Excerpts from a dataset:
-------------------------

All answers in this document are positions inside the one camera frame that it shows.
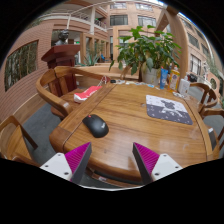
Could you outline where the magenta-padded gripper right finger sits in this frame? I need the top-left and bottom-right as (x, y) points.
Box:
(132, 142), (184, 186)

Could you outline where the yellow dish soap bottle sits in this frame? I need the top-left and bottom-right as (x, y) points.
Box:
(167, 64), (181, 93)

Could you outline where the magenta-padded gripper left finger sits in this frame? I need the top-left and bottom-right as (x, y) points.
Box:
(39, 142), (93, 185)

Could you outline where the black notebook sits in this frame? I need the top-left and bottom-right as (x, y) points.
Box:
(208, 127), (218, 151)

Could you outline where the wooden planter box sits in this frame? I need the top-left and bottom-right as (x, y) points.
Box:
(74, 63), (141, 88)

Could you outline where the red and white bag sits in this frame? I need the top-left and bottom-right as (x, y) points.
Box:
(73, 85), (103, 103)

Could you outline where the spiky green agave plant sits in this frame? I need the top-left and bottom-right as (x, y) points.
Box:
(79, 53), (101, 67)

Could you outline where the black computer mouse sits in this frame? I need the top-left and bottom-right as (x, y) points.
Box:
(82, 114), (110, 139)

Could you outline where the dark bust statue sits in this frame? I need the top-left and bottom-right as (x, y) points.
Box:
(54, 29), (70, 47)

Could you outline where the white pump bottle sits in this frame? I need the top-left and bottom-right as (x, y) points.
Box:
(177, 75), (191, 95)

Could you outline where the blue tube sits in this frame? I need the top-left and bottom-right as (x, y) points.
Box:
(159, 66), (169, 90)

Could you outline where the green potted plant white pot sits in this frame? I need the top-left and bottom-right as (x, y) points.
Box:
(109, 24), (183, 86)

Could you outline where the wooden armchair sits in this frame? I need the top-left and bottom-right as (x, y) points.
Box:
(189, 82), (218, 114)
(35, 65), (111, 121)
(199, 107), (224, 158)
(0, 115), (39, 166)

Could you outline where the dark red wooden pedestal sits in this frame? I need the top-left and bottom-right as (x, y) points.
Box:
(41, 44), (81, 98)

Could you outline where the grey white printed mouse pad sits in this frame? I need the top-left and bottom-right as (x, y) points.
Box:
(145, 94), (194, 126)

-------------------------

### TASK TO CARRY OUT:
Print the entries above word for word, without pictures.

### RESULT OF THIS TASK:
All answers in this document are positions inside the one camera frame that it shows.
Could you outline where the magenta-padded gripper right finger sits in this frame? I need the top-left and bottom-right as (x, y) points.
Box:
(132, 142), (184, 186)

Could you outline where the yellow dish soap bottle sits in this frame? I need the top-left and bottom-right as (x, y) points.
Box:
(167, 64), (181, 93)

Could you outline where the magenta-padded gripper left finger sits in this frame? I need the top-left and bottom-right as (x, y) points.
Box:
(39, 142), (93, 185)

Could you outline where the black notebook sits in this frame? I need the top-left and bottom-right as (x, y) points.
Box:
(208, 127), (218, 151)

Could you outline where the wooden planter box sits in this frame? I need the top-left and bottom-right as (x, y) points.
Box:
(74, 63), (141, 88)

Could you outline where the red and white bag sits in this frame? I need the top-left and bottom-right as (x, y) points.
Box:
(73, 85), (103, 103)

Could you outline where the spiky green agave plant sits in this frame? I need the top-left and bottom-right as (x, y) points.
Box:
(79, 53), (101, 67)

Could you outline where the black computer mouse sits in this frame? I need the top-left and bottom-right as (x, y) points.
Box:
(82, 114), (110, 139)

Could you outline where the dark bust statue sits in this frame? I need the top-left and bottom-right as (x, y) points.
Box:
(54, 29), (70, 47)

Could you outline where the white pump bottle sits in this frame? I need the top-left and bottom-right as (x, y) points.
Box:
(177, 75), (191, 95)

Could you outline where the blue tube sits in this frame? I need the top-left and bottom-right as (x, y) points.
Box:
(159, 66), (169, 90)

Could you outline where the green potted plant white pot sits in this frame? I need the top-left and bottom-right as (x, y) points.
Box:
(109, 24), (183, 86)

Could you outline where the wooden armchair sits in this frame? I need the top-left and bottom-right as (x, y) points.
Box:
(189, 82), (218, 114)
(35, 65), (111, 121)
(199, 107), (224, 158)
(0, 115), (39, 166)

Could you outline where the dark red wooden pedestal sits in this frame? I need the top-left and bottom-right as (x, y) points.
Box:
(41, 44), (81, 98)

Could you outline where the grey white printed mouse pad sits in this frame? I need the top-left and bottom-right as (x, y) points.
Box:
(145, 94), (194, 126)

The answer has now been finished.